• **Material to process**:
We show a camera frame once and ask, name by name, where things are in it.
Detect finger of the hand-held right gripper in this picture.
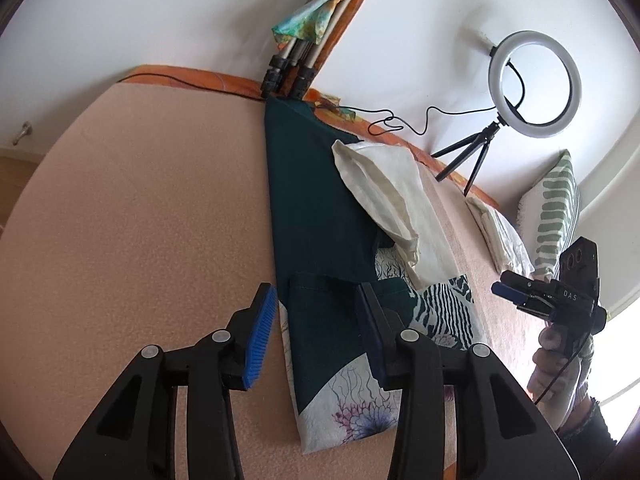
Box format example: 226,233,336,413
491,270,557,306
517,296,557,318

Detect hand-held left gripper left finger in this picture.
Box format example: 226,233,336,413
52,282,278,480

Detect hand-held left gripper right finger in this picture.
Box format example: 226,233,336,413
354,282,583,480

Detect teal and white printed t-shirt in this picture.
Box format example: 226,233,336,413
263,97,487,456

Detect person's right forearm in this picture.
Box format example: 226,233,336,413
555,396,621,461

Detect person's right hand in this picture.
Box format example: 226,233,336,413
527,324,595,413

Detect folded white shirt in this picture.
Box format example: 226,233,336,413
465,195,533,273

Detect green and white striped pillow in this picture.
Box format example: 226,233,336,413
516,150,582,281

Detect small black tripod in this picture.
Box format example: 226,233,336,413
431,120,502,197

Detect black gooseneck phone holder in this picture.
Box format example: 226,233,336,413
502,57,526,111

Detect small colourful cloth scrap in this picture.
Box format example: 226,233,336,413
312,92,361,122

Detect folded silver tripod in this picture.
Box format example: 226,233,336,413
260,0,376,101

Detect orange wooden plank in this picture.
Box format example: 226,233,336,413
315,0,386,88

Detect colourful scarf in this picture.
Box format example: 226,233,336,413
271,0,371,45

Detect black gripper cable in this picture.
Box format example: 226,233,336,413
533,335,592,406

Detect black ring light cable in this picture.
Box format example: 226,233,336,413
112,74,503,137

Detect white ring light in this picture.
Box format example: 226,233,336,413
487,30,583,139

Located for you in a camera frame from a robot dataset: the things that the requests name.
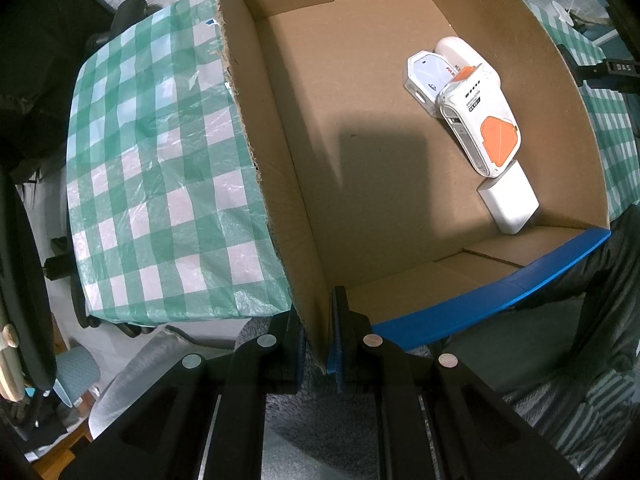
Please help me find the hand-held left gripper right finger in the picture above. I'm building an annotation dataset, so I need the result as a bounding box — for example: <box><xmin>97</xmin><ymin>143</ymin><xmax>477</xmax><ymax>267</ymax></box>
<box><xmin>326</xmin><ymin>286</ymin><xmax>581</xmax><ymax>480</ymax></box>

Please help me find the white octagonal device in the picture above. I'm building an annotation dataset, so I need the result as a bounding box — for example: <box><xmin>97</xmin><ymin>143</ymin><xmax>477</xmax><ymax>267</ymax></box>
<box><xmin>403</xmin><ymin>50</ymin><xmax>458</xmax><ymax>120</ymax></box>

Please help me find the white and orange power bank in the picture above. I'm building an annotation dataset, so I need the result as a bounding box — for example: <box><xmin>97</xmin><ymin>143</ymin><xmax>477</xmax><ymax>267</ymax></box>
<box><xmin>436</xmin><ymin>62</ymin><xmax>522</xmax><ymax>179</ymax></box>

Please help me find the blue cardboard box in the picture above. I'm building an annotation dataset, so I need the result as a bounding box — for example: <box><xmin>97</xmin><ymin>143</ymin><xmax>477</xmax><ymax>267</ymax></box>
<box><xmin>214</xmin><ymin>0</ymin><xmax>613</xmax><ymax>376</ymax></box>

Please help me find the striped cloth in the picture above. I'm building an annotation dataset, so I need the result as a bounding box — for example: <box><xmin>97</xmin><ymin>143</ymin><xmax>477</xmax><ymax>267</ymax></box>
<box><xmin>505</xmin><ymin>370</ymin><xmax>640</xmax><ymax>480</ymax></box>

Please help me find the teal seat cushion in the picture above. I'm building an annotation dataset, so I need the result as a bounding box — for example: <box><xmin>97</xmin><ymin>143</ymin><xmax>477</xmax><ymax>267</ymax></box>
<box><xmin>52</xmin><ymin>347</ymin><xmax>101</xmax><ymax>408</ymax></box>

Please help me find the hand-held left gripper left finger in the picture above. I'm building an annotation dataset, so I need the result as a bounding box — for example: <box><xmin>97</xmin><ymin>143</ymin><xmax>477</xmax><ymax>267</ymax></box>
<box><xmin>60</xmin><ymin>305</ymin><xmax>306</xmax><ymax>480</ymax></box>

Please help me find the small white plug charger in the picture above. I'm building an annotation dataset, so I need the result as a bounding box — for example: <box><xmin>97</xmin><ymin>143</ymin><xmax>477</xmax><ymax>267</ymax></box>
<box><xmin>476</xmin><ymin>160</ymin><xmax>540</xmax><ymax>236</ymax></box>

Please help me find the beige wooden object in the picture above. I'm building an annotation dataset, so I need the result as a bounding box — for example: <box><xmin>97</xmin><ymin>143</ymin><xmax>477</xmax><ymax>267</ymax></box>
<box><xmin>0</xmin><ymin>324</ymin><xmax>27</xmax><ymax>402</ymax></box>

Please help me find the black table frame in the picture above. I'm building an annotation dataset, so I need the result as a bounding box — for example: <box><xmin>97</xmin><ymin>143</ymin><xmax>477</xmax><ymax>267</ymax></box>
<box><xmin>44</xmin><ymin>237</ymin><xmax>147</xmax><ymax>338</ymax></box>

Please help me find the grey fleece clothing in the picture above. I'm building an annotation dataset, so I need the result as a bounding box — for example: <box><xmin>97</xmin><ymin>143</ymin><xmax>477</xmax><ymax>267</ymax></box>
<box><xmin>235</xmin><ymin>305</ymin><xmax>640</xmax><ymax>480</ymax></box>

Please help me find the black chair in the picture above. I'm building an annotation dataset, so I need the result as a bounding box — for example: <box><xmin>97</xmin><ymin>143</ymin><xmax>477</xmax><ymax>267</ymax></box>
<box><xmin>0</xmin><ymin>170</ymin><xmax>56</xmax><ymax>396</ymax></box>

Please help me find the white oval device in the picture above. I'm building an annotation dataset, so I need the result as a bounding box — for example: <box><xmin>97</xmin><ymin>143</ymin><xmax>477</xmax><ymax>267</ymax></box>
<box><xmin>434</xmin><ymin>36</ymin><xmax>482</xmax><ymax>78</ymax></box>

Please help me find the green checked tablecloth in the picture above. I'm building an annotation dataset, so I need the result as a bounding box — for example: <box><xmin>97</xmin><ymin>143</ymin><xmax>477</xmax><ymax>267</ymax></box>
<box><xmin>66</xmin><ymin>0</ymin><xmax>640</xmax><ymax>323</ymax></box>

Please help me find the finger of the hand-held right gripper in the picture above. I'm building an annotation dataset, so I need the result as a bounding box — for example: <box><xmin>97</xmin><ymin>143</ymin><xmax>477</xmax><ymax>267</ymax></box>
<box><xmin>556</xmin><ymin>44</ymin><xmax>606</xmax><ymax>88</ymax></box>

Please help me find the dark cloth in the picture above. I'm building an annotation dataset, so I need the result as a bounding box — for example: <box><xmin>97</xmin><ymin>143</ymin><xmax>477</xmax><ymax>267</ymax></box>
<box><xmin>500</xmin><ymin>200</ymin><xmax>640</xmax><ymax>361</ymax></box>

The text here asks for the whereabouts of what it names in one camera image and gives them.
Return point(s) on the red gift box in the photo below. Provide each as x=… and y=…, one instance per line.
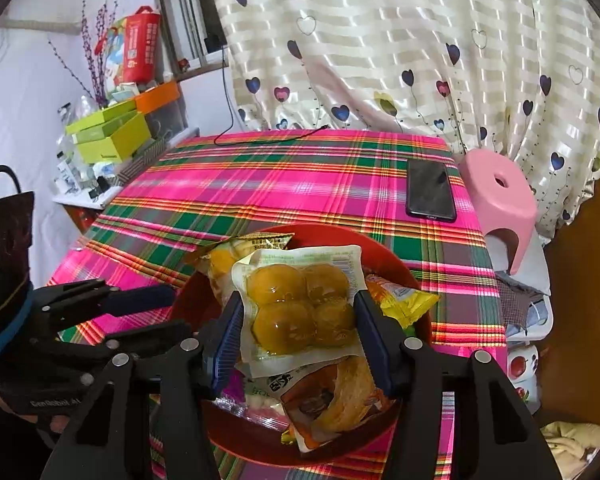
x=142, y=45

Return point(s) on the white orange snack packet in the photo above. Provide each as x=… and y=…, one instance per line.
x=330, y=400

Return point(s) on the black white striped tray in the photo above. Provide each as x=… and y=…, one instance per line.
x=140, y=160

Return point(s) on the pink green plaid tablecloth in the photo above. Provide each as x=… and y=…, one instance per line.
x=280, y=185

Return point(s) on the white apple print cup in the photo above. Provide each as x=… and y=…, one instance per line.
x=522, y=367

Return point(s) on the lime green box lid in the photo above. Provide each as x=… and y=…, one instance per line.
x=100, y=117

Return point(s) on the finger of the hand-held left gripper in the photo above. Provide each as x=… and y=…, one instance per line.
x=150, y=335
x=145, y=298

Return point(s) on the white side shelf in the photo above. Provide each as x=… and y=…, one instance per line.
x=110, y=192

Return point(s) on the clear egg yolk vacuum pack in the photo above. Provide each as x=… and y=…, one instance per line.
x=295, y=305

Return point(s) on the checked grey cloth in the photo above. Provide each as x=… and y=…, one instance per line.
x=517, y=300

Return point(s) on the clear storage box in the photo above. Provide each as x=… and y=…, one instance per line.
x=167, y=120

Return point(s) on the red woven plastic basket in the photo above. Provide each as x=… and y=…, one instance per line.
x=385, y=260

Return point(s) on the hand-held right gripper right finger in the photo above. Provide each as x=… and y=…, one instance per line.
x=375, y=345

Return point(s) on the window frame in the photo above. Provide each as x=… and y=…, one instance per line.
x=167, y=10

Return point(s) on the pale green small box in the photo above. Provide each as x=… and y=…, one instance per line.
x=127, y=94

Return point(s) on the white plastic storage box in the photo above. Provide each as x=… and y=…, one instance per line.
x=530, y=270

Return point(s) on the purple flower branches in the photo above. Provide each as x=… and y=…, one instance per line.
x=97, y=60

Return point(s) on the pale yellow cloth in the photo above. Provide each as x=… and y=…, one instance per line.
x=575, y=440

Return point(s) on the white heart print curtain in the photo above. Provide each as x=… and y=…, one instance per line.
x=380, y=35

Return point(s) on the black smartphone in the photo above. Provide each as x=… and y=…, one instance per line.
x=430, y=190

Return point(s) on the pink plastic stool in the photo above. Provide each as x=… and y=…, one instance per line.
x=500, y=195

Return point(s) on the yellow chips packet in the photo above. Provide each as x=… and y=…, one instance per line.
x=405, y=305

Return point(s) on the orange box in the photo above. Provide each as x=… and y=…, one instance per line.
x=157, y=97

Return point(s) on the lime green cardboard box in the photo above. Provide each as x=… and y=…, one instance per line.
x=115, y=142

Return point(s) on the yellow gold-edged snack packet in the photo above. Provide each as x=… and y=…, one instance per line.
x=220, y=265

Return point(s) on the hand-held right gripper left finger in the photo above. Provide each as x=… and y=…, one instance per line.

• **Problem to work on**:
Starting at the first line of the listing above, write out each line exactly and nothing else until you reach the line containing "Detect person's right hand in this picture.", which is included as well; omit all pictures.

• **Written reply**:
We show a camera frame once and ask, name by name, where things are in it.
Detect finger of the hand-held right gripper in this picture.
Box format example: 226,233,336,413
491,270,557,306
517,296,557,318

Detect hand-held left gripper left finger in this picture.
Box format example: 226,233,336,413
52,282,278,480

Detect hand-held left gripper right finger in this picture.
Box format example: 226,233,336,413
354,282,583,480

Detect teal and white printed t-shirt in this picture.
Box format example: 226,233,336,413
263,97,487,456

Detect person's right forearm in this picture.
Box format example: 226,233,336,413
555,396,621,461

Detect person's right hand in this picture.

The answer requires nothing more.